Stay-at-home mothers, estimated at 5.6 million, still far outnumber stay-at-home fathers. And the dads remain too few for the Census Bureau to study as deeply as it studies moms.

But Rochlen, who's a featured speaker at the Omaha convention, and a handful of researchers are focusing more on stay-at-home fathers.

Their increasing numbers reflect not only men's changing roles, but also women's changing roles, Rochlen said in a phone interview.

Some of the change is economic. Women's earning power has increased, meaning that an increasing number of wives earn more than their husbands.

Omahans Nick Manhart and Dr. Carolyn Manhart made the decision that he should stay at shome when she was pregnant with their first child.

He had a good job he liked, as a project manager for First National Bank. She was in the residency portion of her education as a doctor of internal medicine. Her medical school class was Creighton's first to have more women then men.

The couple toured First National Bank's then-new Child Development Center. It was lovely. They returned to the car.
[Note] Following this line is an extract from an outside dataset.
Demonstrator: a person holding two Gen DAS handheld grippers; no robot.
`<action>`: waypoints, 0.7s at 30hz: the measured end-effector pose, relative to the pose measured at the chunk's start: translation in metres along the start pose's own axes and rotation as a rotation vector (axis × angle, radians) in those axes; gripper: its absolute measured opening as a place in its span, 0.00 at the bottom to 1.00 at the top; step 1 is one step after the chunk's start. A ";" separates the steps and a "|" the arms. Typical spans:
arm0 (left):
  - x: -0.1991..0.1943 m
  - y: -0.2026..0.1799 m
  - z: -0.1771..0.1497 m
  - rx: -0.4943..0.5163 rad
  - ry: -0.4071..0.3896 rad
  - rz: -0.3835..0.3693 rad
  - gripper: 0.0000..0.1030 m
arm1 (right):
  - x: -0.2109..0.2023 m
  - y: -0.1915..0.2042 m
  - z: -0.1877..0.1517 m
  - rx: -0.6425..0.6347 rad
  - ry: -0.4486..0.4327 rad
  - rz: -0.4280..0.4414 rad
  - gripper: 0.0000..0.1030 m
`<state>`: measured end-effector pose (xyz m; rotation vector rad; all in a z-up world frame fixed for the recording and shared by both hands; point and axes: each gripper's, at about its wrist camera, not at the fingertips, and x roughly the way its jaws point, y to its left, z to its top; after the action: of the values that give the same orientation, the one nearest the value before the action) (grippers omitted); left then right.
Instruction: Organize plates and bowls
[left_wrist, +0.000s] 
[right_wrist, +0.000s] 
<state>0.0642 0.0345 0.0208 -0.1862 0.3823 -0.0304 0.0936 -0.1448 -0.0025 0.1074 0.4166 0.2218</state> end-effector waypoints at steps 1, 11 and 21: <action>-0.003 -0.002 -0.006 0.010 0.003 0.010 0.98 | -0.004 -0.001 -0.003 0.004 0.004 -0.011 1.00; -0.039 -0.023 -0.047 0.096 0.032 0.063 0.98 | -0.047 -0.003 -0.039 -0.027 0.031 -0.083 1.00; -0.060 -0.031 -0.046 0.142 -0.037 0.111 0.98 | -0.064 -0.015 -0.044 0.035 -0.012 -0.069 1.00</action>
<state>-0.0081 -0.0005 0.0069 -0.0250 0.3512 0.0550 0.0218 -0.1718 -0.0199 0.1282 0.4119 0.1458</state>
“I looked at my wife and said, wasn't that nice?” Nick said. “She started crying. I realized that we had only one choice at that point.”

Six years later, the couple has four children, and Manhart is still a stay-at-home dad. Having worked since age 12, it took him five years to be comfortable in his new role. He has felt isolated at times, but it helps to have extended family help and lots of neighbors with kids in Omaha's Dundee neighborhood.
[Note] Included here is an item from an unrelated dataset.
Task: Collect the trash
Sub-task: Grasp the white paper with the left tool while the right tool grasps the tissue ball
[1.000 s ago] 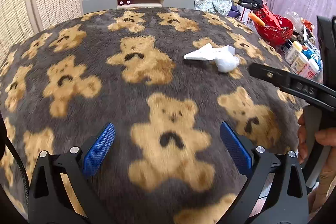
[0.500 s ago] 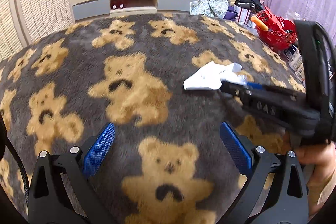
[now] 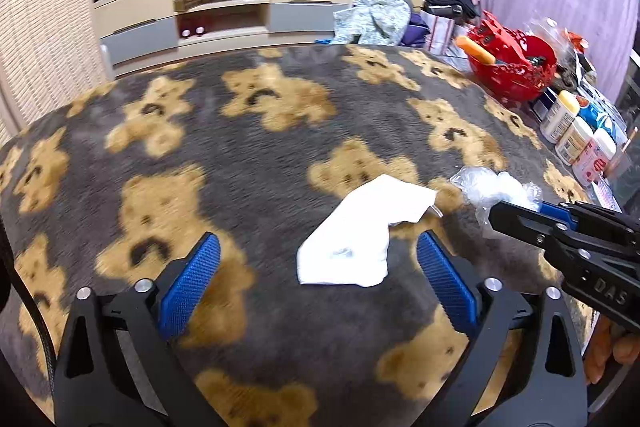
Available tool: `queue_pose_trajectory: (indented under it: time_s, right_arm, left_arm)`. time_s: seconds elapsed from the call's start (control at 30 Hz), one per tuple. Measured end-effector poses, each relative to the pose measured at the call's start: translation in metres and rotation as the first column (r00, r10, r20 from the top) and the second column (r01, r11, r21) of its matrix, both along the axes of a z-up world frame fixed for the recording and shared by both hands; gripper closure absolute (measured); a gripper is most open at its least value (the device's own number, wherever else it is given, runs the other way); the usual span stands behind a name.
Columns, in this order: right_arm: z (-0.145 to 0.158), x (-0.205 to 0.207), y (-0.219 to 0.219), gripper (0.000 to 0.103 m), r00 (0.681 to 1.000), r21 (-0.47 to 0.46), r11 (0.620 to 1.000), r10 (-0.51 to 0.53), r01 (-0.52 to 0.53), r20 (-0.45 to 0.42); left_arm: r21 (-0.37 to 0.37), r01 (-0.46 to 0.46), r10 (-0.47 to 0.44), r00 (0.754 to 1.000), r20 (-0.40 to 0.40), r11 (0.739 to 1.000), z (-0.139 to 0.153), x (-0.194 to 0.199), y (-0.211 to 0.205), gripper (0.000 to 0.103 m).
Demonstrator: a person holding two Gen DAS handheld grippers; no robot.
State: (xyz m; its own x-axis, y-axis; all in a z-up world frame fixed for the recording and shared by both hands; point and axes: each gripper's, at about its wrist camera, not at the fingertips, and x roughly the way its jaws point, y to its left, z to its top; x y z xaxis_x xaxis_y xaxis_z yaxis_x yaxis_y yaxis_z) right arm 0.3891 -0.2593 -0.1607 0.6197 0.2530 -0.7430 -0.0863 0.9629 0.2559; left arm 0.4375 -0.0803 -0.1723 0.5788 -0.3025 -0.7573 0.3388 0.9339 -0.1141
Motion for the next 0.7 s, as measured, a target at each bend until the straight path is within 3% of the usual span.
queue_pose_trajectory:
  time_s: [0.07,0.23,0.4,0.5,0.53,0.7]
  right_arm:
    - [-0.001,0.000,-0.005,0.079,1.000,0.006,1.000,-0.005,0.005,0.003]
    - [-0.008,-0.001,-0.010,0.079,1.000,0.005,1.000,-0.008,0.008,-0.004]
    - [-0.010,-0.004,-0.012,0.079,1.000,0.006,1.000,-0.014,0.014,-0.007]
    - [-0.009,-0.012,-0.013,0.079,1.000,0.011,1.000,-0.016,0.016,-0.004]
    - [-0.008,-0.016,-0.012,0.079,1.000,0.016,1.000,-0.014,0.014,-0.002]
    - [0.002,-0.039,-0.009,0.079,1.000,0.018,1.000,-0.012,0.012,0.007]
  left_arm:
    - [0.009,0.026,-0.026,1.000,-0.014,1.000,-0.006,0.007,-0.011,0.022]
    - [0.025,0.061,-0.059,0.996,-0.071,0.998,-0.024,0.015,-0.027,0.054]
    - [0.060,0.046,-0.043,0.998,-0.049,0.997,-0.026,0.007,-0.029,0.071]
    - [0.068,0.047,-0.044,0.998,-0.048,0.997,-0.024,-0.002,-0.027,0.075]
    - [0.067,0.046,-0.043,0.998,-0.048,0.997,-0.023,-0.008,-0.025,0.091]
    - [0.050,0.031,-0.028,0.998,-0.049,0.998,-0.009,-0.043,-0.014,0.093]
Guys Manhart's age don't look askance at him. Some say they wish they could stay at home, although Manhart said their visions of watching ESPN or working on their hobbies all day don't match reality.

“Not unless you clone yourself,” he said.

He has endured some cross-eyed looks from men his parents' age.

“Like they were thinking, ‘What's wrong with you, you can't hold down a job?'” Manhart said.

But all in all, “it's working out well,” he said.

Rochlen's research showed that many couples opt for a stay-at-home dad because they, like the Tavills, believe kids should be cared for in the home by parents, not in a day care.

“If anybody's going to take care of my kids, it's going to be me,” Robb Tavill said. “Fortunately, my wife does very well with her career and continues to excel at it.”

She heads ConAgra's sustainability efforts.

Rochlen has written that stay-at-home fathers are expanding the definition of a man providing for his family. Al Watts sees it that way too.

“Money's not the only way you can provide for your family,” he said.

A T-shirt in at-home dad circles reads “Men Who Change Diapers Change the World.”

A generation ago, the idea of dads' changing diapers or pushing strollers was the stuff of jokes. Now, it's commonplace. And it's not only stay-at-home fathers who take a more hands-on role, Rochlen said.

“Most men are doing considerably more than their fathers did,” he said. “Being an active dad is a cool thing.”